15 Temmuz darbe girişiminin hemen ardından iki soru gündeme gelmişti.  Bunlardan ilki, “erler ve uzman çavuşlar ceza alacak mı?” sorusuydu. İkincisi de darbecilerin hazırladığı “atama listesinde yer alıp da darbe teşebbüsüne katılmayanların durumunun ne olacağıydı.”                                                 

“Erler ceza alacak mı?” sorusunun yanıtı, daha ilk derece mahkemelerinde dava açılmadan soruşturmalar aşamasında çözülmüş, il başsavcıları erler için takipsizlik kararları vermişti. İl Başsavcılıkları, uzman çavuşlar içinse eylemlerinin ağırlığına göre “Anayasal  düzeni ihlal”, “örgüt üyeliği” gibi suçlardan cezalar istemişti.

Darbe girişimi davaları devam ederken, mahkemeler arasında bir görüş birliği oluşmuş ve “eline silah almayan” uzman çavuşların darbe girişiminden haberdar olamayacakları bu nedenle TCK’daki “cezasızlık” içeren “hata” hükmünden yararlanmaları gerektiğine karar vermişlerdi. Yani yerel mahkemeler, uzman çavuşların darbe girişimini sağlıklı değerlendirme olanakları bulunmadığını, nitekim emirleri altında da silahlı asker olmadığından darbe girişimine katılıp da “Anayasal düzeni değiştirmeye kalkışma” suçunu işleyemeyeceklerine hükmetmişlerdi.

Bu mahkemelerden biri de 15 Temmuz kalkışmasının beyin takımı “Yurtta Sulh Konseyi Üyeleri”ni yargılayan Ankara 17’nci Ağır Ceza Mahkemesi’ydi. Ağır Ceza Mahkemesi, davada “Anayasal düzeni değiştirmeye kalkışmak” suçundan yargılanan Uzman Çavuşlar Cahit Kükey, Murat Pekgüler, Mustafa Mengi, Okan Kurt ve Serkan Candan haklarında beraat kararı vermişti.

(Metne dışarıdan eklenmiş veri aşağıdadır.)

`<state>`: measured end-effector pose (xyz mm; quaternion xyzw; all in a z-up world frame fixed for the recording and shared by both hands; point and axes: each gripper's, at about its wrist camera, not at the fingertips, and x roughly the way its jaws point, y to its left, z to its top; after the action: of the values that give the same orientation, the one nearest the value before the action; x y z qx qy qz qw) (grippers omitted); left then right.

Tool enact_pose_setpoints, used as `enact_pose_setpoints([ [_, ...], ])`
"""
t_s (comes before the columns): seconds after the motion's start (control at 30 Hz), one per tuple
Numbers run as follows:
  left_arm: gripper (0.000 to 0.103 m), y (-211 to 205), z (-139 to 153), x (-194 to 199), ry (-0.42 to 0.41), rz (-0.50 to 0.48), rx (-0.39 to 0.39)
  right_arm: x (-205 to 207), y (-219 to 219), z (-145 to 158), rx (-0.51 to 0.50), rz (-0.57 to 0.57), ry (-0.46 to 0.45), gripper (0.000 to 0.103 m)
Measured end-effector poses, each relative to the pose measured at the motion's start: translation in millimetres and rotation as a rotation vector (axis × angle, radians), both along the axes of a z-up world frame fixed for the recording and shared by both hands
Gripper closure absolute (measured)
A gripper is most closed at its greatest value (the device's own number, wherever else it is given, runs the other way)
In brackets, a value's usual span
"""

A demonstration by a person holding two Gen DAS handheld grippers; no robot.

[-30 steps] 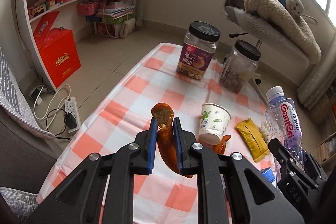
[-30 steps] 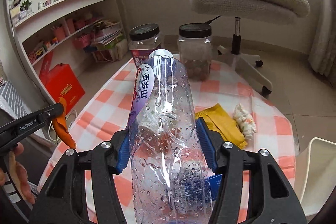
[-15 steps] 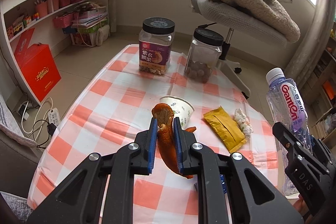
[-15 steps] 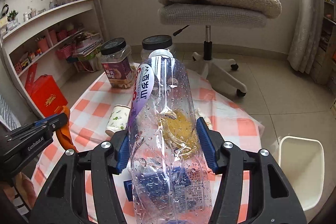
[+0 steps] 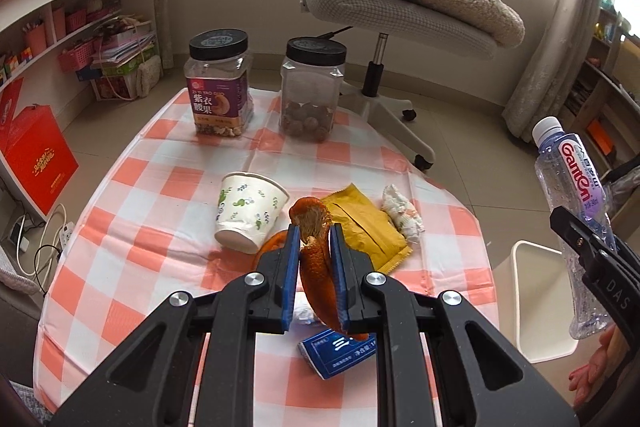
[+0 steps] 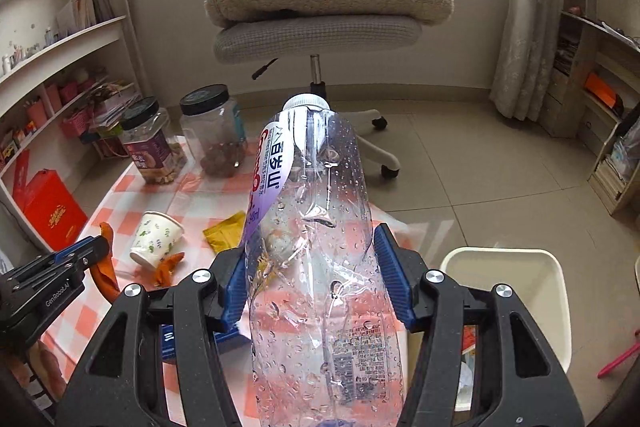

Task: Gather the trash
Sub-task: 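Carry the water bottle toward the bin with the right gripper while the left holds the peel, then open the right gripper over the white bin to drop the water bottle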

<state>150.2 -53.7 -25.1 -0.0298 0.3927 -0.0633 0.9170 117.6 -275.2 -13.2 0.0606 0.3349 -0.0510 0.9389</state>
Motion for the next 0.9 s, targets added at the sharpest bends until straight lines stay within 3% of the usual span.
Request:
enact_pose_setpoints([
  [0.47, 0.087, -91, 2, -8, -0.003, -0.144, -0.006, -39, -127, -11, 0.023, -0.283, 0.107, 0.047],
  [0.63, 0.087, -140, 8, -18, -0.002, -0.232, -0.035, -62, -170, -11, 0.038, -0.401, 0.111, 0.025],
  [0.9, 0.087, -219, 5, -37, 0.014, -0.342, -0.047, -100, -216, 10, -0.026, -0.578, 0.022, 0.012],
])
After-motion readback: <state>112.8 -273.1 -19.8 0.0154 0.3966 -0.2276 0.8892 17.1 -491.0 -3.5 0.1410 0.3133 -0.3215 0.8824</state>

Yargıtay Başsavcılığı, temyiz incelemesini yapacak olan Yargıtay 16’ncı Ceza Dairesi’ne gönderdiği tebliğnamede, bu beş sanığın da beraat kararlarının bozulup, “Anayasa’yı ihlal suçuna yardım etmek” suçundan cezalandırılmaları gerektiğini belirtti.

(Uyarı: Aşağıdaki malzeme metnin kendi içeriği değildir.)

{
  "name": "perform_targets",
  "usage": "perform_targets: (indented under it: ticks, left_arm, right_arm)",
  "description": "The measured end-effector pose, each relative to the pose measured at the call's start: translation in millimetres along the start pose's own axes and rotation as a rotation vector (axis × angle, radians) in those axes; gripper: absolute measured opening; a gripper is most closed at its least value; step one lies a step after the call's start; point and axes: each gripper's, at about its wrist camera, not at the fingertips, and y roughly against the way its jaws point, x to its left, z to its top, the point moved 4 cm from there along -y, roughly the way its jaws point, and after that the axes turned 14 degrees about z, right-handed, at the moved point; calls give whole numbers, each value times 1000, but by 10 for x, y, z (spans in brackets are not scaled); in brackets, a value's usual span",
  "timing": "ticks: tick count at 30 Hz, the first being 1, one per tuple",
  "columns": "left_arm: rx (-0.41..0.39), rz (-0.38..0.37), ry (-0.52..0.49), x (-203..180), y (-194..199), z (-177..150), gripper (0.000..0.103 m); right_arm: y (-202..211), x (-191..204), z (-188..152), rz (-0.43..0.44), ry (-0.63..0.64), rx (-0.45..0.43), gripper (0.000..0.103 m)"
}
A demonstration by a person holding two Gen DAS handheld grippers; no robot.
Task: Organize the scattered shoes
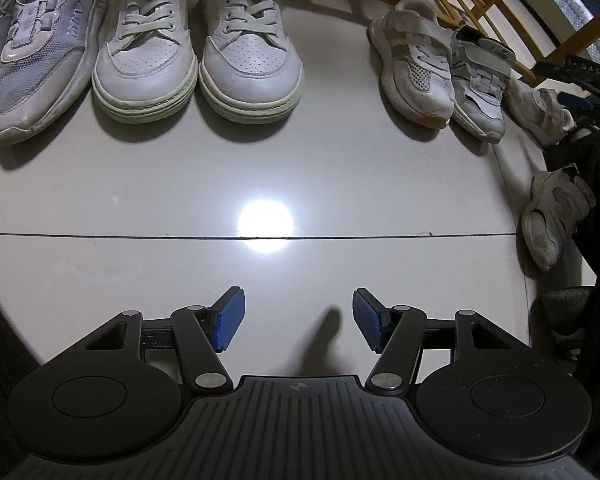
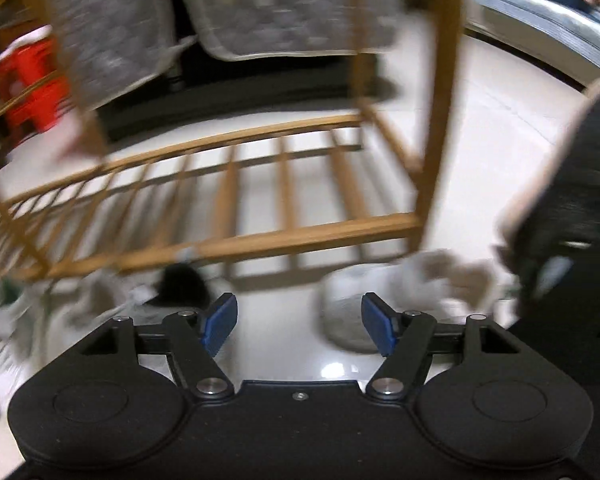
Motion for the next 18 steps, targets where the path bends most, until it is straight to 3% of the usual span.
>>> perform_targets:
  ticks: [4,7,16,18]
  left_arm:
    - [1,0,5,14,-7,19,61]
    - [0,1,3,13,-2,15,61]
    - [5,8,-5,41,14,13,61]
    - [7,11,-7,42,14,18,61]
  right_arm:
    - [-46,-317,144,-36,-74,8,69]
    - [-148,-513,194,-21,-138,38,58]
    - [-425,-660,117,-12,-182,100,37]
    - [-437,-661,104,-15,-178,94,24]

Başsavcılık bu sanıkların darbe girişiminden öncesinde habersiz olsalar ve durumu tatbikat sansalar bile 15 Temmuz gecesi yaşananlar karşısında darbeyi fark etmiş olmaları gerektiğini savunduğu tebliğnamesinde, “kışlayı korumak ve darbecileri etkisiz hale getirmek için hareket etmediler” dedi.

Yargıtay 16’ncı Ceza Dairesi bu görüşü kabul edip Ankara 17’nci Ağır Ceza Mahkemesi’nin kararını bu nedenle bozarsa diğer davalardan beraat eden ve henüz temyiz incelemeleri yapılmayan uzman çavuşlar da hapis cezası ile karşı karşıya kalacaklar.

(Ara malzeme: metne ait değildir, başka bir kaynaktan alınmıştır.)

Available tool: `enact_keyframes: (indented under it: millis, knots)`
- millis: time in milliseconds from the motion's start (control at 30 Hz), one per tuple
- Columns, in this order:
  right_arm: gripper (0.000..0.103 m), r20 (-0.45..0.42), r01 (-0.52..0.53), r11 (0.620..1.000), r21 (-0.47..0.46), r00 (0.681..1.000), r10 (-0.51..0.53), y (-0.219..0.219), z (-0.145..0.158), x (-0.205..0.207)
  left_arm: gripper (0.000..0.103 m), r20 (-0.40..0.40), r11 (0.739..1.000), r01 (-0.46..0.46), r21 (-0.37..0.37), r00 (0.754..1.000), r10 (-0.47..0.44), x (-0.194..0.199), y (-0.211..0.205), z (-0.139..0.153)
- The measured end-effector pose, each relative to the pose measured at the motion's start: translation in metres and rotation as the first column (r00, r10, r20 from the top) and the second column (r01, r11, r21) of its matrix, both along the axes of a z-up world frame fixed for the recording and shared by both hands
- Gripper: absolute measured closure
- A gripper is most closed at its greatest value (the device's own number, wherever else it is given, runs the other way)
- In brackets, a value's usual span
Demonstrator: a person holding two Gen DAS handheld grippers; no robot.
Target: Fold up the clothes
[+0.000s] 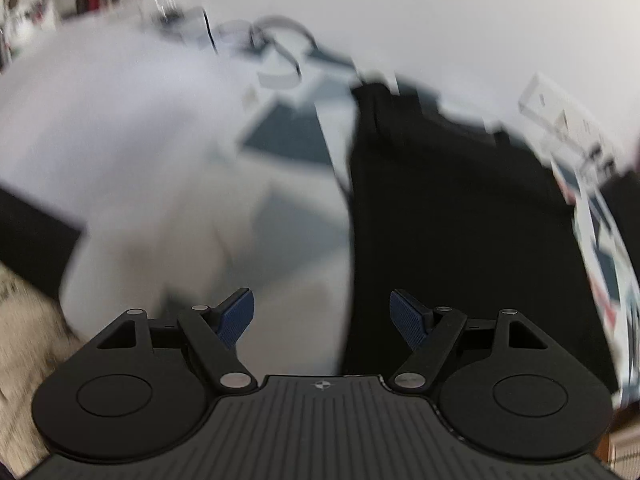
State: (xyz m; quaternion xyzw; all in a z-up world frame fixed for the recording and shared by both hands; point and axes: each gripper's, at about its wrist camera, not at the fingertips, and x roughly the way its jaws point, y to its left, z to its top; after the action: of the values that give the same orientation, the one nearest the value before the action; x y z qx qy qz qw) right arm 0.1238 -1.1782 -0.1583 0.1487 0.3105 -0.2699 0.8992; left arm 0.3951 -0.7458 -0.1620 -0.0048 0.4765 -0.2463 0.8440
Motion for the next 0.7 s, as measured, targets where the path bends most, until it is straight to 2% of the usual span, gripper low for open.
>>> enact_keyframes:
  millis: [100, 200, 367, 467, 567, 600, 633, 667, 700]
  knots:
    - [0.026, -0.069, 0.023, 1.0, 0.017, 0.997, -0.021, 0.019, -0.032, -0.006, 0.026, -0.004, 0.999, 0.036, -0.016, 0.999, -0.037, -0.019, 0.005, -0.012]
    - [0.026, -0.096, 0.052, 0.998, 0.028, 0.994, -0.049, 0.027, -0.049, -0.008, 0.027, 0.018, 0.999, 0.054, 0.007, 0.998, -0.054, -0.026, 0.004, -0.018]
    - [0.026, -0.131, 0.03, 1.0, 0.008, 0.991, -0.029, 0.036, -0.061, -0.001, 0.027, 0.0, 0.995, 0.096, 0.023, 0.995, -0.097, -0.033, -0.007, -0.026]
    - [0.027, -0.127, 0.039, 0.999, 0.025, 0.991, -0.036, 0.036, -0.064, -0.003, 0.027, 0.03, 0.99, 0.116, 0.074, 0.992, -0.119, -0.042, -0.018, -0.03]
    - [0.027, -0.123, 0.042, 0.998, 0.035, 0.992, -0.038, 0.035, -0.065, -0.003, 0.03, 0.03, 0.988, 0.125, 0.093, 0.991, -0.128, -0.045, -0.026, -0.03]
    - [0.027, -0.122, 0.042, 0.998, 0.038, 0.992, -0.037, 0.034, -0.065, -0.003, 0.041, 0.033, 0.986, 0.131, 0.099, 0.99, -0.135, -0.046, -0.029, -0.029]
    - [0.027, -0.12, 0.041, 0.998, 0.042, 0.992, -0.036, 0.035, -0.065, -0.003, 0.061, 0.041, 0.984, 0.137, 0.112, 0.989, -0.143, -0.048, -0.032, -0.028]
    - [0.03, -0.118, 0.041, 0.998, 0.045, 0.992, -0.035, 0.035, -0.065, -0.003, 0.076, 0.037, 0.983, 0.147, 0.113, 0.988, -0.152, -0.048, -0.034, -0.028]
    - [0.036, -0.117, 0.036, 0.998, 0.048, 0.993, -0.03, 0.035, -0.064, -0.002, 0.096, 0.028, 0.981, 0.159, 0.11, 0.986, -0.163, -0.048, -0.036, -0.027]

 “SADECE LİSTEDE OLMAK CEZAYI GEREKTİRMEZ”

Yargıtay Başsavcılığı’nın, aralarında Akın Öztürk ve Mehmet Partigöç gibi isimlerin de bulunduğu Yurtta Sulh Konseyi üyeleri için verilen ağırlaştırılmış müebbet hapis cezalarının onanmasını istediği tebliğnamenin ikinci bir sürprizi daha oldu.

15 Temmuz’da darbeciler askeri ve sivil birçok makama atama yapmak için listeler oluşturmuşlardı. Yerel mahkemeler, “sözde atama listesi”nde yer alan bu kişiler için, darbecilerin kendileri ile bağlantılı olmayan kişileri listelerinde yer vermiş olamayacaklarından hareketle “örgüt üyeliği”nden mahkumiyet kararları kurmuştu.

Genelkurmay Çatı Davası’na bakan Ankara 17’nci Ağır Ceza Mahkemesi de darbe girişimine fiilen katılmayan Oğuz Serhat Habiboğlu ve İlyas Bilgiç için “örgüt üyeliği”nden mahkumiyet kararı vermişti.

Yargıtay Başsavcılığı bu sanıkların sadece sözde atama listesinde yer almış olmasından dolayı cezalandırılamayacaklarını savundu. Başsavcılık “atamayı yerine getirmek için herhangi bir davranışta bulunmaması gözetildiğinde bu durum örgüt mensubiyetine delil oluşturmaz” dedi. 

TEK KADIN SANIĞIN BERAAT KARARINA BOZMA İSTEMİ

Davanın tek kadın sanığı, o dönemde üsteğmen rütbesinde olan Kübra Yavuz’du. Yavuz, 15 Temmuz akşamı dönemin MİT Müsteşarı Hakan Fidan’ı da karargahtan uğurlayan isimdi. Ankara 17’nci Ağır Ceza Mahkemesi, Yavuz’un beraatine karar vermişti.

Yargıtay Başsavcılığı, Yavuz’un soruşturma aşamasındaki ifadelerinden örgüt üyesi olduğu sonucunun çıktığı sonucuna vardı ve bu nedenle hakkındaki beraat kararının bozulmasını istedi.